PROBLEM DETAILS: All lines with the word "image" in the material below are required.
= Beginning of Section =
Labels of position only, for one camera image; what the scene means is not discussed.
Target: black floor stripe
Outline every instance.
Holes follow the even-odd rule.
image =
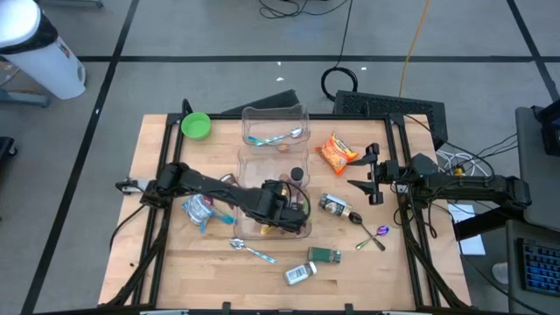
[[[535,41],[531,37],[531,34],[529,33],[529,29],[525,25],[525,21],[523,21],[522,14],[519,12],[519,8],[517,7],[517,4],[515,4],[515,0],[507,0],[507,4],[509,5],[509,9],[514,15],[515,22],[519,27],[519,31],[521,31],[521,35],[523,36],[523,39],[525,39],[525,44],[527,44],[528,50],[531,52],[531,55],[533,57],[536,57],[535,60],[536,67],[539,70],[539,74],[541,74],[542,80],[544,81],[544,86],[549,91],[550,98],[552,99],[552,101],[556,101],[560,99],[560,95],[558,94],[556,84],[550,77],[549,70],[544,65],[543,60],[540,59],[541,54],[536,48]]]
[[[31,287],[27,292],[27,297],[25,298],[24,306],[21,311],[21,314],[23,315],[32,314],[33,310],[35,309],[35,305],[37,304],[37,300],[39,299],[39,294],[41,292],[41,288],[43,287],[43,282],[45,281],[46,273],[51,264],[51,260],[53,259],[56,244],[60,238],[60,233],[62,231],[64,221],[66,220],[68,209],[70,208],[70,203],[72,202],[72,198],[74,197],[74,193],[76,191],[76,186],[78,185],[78,181],[80,180],[81,171],[86,161],[89,147],[91,146],[92,139],[94,138],[95,128],[97,127],[97,123],[99,122],[99,117],[102,113],[103,105],[105,104],[105,100],[107,99],[107,94],[109,93],[113,77],[115,76],[115,70],[119,60],[119,56],[123,52],[124,42],[129,34],[130,25],[132,24],[132,20],[134,18],[134,15],[136,14],[138,1],[139,0],[132,0],[132,2],[130,3],[129,11],[126,15],[126,18],[124,19],[121,33],[116,42],[115,50],[113,51],[113,56],[111,57],[107,72],[105,73],[105,79],[101,84],[101,90],[97,95],[97,101],[95,102],[94,110],[92,111],[91,117],[89,118],[86,133],[84,134],[84,137],[81,141],[78,156],[76,157],[76,160],[73,164],[73,169],[70,173],[70,179],[68,180],[66,189],[64,191],[64,194],[62,195],[62,201],[60,202],[59,210],[56,213],[56,217],[54,218],[54,223],[52,224],[49,237],[46,240],[46,245],[43,249],[41,259],[39,260],[37,270],[35,271],[35,275],[33,276]]]
[[[253,56],[122,56],[119,62],[333,62],[335,55],[253,55]],[[110,62],[109,56],[80,56],[82,62]],[[345,62],[404,62],[406,56],[356,55],[343,56]],[[560,56],[412,56],[410,62],[433,63],[524,63],[536,60],[560,62]]]

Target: clear plastic bin
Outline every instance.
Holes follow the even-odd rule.
[[[278,152],[273,148],[261,148],[255,146],[243,146],[239,149],[238,158],[238,182],[241,187],[261,187],[266,179],[280,179],[282,174],[291,173],[294,167],[304,170],[301,188],[309,184],[309,168],[307,160],[309,152],[307,149],[290,152]],[[305,197],[301,192],[296,192],[292,187],[292,202],[305,203]],[[312,231],[312,223],[307,221],[299,234],[285,232],[281,228],[273,227],[268,233],[263,234],[262,228],[266,227],[255,220],[248,218],[239,207],[235,208],[234,234],[243,240],[270,240],[270,239],[293,239],[307,237]]]
[[[311,135],[309,114],[302,105],[290,108],[245,108],[241,114],[243,142],[258,148],[274,147],[279,151],[300,151]],[[301,130],[292,136],[292,130]],[[274,142],[262,143],[272,137],[282,137]]]

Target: green bowl
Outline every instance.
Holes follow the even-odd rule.
[[[208,137],[211,128],[212,122],[205,113],[191,113],[181,123],[183,134],[194,140],[202,140]]]

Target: orange snack bag
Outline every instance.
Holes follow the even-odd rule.
[[[315,151],[321,154],[321,157],[331,165],[337,175],[342,174],[348,162],[354,161],[358,157],[358,153],[352,151],[334,133],[325,144],[316,147]]]

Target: bottle cap
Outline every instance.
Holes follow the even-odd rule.
[[[294,167],[291,169],[290,177],[291,180],[298,182],[304,178],[304,170],[301,167]]]
[[[308,262],[309,263],[309,267],[311,267],[311,272],[313,273],[313,275],[317,275],[317,267],[315,267],[315,263],[313,262]]]
= End of Section =
SOLUTION TO THIS TASK:
Labels of position only, for one camera image; what the scene means is not discussed.
image =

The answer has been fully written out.